Same goes for numbers. The fallacy is in confusing intrinsic and extrinsic
properties.

------
Dove
Persuasive enough, mathematically. Practically, though, people wouldn't allow
the definition to recurse like that.

Consider a hypothetical person filling in descriptions for all the interesting
numbers. "Smallest prime", "Smallest odd prime", "Smallest square" . . . He
would get to the smallest uninteresting number and write, "Smallest
uninteresting number." Then when he got to the next one, he'd start to write
that, realize he already had one, and ponder for a bit.

The divergence occurs here.

If he was a mathematician, he would shout, "Aha! There are no uninteresting
numbers!" If particularly diligent, he would go on to write "Was the smallest
uninteresting number until that made it interesting" on all the other numbers.

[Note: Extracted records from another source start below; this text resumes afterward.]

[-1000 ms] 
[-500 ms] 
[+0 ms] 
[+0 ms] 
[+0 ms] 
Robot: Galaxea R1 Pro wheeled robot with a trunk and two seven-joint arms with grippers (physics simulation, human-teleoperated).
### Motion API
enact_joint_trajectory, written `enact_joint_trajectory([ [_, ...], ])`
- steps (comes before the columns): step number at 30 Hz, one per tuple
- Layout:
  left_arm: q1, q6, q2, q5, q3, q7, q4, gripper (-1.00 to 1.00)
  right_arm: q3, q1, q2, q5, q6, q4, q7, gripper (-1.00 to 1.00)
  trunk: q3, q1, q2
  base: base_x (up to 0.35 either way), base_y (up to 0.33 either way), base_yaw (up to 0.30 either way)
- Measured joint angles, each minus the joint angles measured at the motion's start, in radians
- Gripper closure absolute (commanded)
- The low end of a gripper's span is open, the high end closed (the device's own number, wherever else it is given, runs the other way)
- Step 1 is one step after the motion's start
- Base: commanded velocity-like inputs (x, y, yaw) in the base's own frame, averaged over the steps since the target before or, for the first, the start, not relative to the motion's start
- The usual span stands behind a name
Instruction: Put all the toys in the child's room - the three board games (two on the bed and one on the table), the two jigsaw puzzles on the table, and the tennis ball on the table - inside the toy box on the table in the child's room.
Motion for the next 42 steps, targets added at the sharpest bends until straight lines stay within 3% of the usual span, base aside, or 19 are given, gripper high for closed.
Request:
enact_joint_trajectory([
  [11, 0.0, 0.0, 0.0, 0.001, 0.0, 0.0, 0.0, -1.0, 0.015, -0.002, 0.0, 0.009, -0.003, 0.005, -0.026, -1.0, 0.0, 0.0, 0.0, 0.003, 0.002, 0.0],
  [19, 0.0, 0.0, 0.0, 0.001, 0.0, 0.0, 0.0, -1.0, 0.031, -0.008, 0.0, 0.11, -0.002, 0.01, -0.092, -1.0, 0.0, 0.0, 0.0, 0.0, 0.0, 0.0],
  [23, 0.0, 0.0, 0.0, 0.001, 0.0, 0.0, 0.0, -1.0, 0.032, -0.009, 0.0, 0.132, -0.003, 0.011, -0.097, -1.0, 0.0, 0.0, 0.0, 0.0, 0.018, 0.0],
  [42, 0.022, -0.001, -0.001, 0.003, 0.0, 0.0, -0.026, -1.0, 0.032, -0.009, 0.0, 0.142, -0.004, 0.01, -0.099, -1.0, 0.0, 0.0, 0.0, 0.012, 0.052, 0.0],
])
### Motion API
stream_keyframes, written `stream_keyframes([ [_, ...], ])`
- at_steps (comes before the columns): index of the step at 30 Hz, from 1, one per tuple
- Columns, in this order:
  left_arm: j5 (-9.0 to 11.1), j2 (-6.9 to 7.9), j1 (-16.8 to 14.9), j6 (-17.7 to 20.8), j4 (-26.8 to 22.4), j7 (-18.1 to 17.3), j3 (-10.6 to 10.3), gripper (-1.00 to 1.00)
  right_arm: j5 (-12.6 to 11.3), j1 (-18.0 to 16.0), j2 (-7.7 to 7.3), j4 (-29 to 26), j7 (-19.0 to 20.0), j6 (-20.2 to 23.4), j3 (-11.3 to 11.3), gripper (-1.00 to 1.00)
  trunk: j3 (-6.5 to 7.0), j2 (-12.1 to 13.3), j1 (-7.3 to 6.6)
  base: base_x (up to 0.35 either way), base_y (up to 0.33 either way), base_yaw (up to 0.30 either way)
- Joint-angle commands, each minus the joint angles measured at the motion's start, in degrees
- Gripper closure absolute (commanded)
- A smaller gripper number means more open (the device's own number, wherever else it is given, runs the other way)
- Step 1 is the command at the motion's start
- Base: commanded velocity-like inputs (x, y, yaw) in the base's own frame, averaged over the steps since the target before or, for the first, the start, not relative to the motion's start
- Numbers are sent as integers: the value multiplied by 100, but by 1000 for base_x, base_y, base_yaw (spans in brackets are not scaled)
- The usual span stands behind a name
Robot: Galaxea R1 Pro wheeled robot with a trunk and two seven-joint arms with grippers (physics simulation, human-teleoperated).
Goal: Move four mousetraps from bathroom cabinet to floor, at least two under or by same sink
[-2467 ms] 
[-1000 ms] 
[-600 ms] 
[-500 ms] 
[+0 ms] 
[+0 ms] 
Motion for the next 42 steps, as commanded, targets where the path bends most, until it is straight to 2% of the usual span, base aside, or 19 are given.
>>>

If he was a normal person, he'd criticize the definition. Yes, he does think
the smallest uninteresting number is interesting, but he doesn't think the
next one is. So the technical definition shouldn't be recursive, and that
keeps the initial annotation from being so self-defeating. He'd then go back
and write, "Smallest number which would otherwise be uninteresting" on the
first one, and leave the rest alone.

I side with the normal person. A definition which allows so many numbers with
the same description to be considered "interesting" doesn't actually
correspond with what I think interesting means. I think it is reasonable to
require that the definition of interesting be stable regardless of what order
you evaluate the integers in, so a definition that allows for this sort of
nonsense should be modified until it doesn't.

------
spuz
Does the same apply to HN submissions? ;)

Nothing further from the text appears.